__Exercise description__
Produce exactly the lines starting at the one containing "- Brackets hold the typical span" and ending at the last line of the material, with nothing added.

__Input data__
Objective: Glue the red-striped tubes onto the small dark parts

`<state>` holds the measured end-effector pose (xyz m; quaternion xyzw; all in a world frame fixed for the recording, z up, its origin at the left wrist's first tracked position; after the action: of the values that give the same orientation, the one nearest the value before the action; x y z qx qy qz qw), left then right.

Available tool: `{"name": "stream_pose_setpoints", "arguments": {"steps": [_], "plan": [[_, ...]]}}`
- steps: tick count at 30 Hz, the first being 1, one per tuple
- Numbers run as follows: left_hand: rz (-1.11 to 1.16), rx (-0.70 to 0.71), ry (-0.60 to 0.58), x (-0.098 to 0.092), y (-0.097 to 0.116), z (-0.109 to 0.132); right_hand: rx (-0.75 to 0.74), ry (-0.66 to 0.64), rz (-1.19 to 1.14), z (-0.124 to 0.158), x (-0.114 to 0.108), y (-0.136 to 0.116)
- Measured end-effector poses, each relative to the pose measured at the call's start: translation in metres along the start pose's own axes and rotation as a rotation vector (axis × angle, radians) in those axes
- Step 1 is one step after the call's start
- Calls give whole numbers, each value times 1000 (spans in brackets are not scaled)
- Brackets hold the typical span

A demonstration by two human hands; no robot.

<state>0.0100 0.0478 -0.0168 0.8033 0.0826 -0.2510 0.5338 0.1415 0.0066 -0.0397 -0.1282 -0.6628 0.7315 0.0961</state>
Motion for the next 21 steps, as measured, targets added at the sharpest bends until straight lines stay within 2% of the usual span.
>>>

__Response__
- Brackets hold the typical span

A demonstration by two human hands; no robot.

<state>0.0100 0.0478 -0.0168 0.8033 0.0826 -0.2510 0.5338 0.1415 0.0066 -0.0397 -0.1282 -0.6628 0.7315 0.0961</state>
Motion for the next 21 steps, as measured, targets added at the sharpest bends until straight lines stay within 2% of the usual span.
>>>

Nothing more is needed to complete the output.